Exercise:
Lines of the data that contain the word "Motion" are the ones to copy.

====

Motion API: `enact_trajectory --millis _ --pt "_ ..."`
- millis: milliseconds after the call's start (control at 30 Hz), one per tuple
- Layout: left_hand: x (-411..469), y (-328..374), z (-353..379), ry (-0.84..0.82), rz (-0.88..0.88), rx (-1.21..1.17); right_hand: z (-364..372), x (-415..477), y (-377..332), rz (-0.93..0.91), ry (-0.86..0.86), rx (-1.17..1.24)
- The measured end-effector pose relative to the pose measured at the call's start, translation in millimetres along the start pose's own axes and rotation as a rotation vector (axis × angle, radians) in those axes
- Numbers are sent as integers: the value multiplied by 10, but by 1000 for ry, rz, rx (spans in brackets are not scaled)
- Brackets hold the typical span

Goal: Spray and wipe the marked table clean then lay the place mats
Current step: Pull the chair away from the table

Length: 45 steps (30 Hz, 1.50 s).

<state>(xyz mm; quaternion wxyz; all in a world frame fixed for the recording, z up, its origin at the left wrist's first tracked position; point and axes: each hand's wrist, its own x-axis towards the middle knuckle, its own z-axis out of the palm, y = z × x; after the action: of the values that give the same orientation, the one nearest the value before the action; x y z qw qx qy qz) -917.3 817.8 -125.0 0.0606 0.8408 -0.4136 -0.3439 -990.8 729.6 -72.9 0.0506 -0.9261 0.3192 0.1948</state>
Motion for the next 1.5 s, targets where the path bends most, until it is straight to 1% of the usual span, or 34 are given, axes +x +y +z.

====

Finished task:
Motion API: `enact_trajectory --millis _ --pt "_ ..."`
Motion for the next 1.5 s, targets where the path bends most, until it is straight to 1% of the usual span, or 34 are given, axes +x +y +z.

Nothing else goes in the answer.